Clinically localized prostate cancer is most often treated with conservative management (i.e., watchful waiting or hormone therapy) (1,2), external beam irradiation (3,4), or radical prostatectomy (5- 8) and occasionally with therapeutic interventions such as interstitial radioactive seed implantation (9) or cryotherapy (10). Although several clinical trials are under way, no prospective randomized trials have been published that allow definitive comparison of cancer control rates among alternative treatments (11). Even when such trials are completed, all patients with a clinically localized cancer will not have an equal probability of a successful outcome. There are several established prognostic factors that can be used to predict the risk of recurrence after surgery or radiotherapy, or the risk of metastases or death from cancer after conservative management, including clinical stage (6,12,13), Gleason grade (2,3,14) and serum prostate-specific antigen (PSA) levels (3,7,13). Although these prognostic factors have been combined into a risk profile that can be used to predict the pathologic stage of the cancer (15), we are not aware of published studies that combine these standard clinical factors to predict the likelihood of recurrence or metastatic progression after treatment. We therefore developed a nomogram that predicts (before treatment) the probability of treatment failure, defined as a rising PSA level, following radical prostatectomy for clinically localized prostate cancer.
Materials and Methods
All 1055 patients admitted to The Methodist Hospital with the intent to treat their clinically localized prostate cancer (clinical stage T1-3a NX M0) with radical retropubic prostatectomy by a single surgeon during the period from June 1983 through December 1996 were potential candidates for this analysis. Each patient was assigned a clinical stage according to the 1992 TNM (i.e., tumor-node-metastasis) classification system (T1, nonpalpable tumor confined to the prostate; T2, confined tumor palpable or visible by imaging; T3a, palpable or visible tumor extending through the capsule of the prostate unilaterally; NX, regional nodal metastases not assessed clinically; M0, no evidence of distant metastases) (12). Pelvic lymph node dissections were performed on all men.

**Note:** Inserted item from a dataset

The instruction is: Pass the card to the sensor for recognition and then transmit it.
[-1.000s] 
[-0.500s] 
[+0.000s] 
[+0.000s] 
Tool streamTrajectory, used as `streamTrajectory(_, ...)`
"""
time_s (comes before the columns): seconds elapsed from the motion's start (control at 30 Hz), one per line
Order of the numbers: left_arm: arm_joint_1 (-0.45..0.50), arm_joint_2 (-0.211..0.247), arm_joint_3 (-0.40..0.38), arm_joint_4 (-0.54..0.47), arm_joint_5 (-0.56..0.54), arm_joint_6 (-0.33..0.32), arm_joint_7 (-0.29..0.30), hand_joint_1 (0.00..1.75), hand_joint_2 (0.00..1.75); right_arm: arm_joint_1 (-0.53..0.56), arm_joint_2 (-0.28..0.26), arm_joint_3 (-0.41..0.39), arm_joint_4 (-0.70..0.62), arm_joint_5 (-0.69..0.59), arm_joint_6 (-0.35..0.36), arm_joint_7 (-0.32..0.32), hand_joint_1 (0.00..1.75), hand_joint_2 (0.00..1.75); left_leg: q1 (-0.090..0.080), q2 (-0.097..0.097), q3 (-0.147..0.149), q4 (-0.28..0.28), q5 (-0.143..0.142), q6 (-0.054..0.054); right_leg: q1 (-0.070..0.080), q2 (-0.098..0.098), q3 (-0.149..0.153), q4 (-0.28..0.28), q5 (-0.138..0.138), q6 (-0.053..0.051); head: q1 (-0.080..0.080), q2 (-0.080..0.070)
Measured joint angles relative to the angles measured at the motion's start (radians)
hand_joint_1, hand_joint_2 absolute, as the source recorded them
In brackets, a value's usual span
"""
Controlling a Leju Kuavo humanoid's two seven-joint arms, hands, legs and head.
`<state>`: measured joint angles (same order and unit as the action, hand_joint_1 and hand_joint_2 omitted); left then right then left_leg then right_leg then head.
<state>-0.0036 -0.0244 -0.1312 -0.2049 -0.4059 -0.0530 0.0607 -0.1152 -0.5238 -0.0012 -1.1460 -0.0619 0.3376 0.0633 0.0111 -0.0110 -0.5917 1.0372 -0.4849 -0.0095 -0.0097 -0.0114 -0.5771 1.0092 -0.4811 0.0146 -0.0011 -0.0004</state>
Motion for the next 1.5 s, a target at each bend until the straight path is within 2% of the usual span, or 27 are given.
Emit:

Radical prostatectomy was aborted in 24 of the 55 patients who were found to have nodal metastases based on frozen-section analysis during the operation; these men are not excluded from the analysis. However, 55 men initially treated with definitive radiotherapy and one who was treated with cryotherapy 2 years before the radical procedure (16) were excluded from the analysis. No disease follow-up information was available for 16 men, and they were also excluded. The final pathologic stage (12) distribution of the remaining 983 men was as follows: pT1-2 N0, confined to the prostate, (54.2%); pT3a,b N0, microscopic extraprostatic extension, (27.1%); pT3c N0, seminal vesicle involvement, (9.1%); and pT1-3 N+, pelvic lymph node metastasis, (9.6%). Surgical margins were reported as having been positive in 147 (15%) of the patients. Neither pathologic stage nor surgical margins (since they were not known preoperatively) was used as a predictor or outcome variable; this information is provided for comparison with and generalization to other series.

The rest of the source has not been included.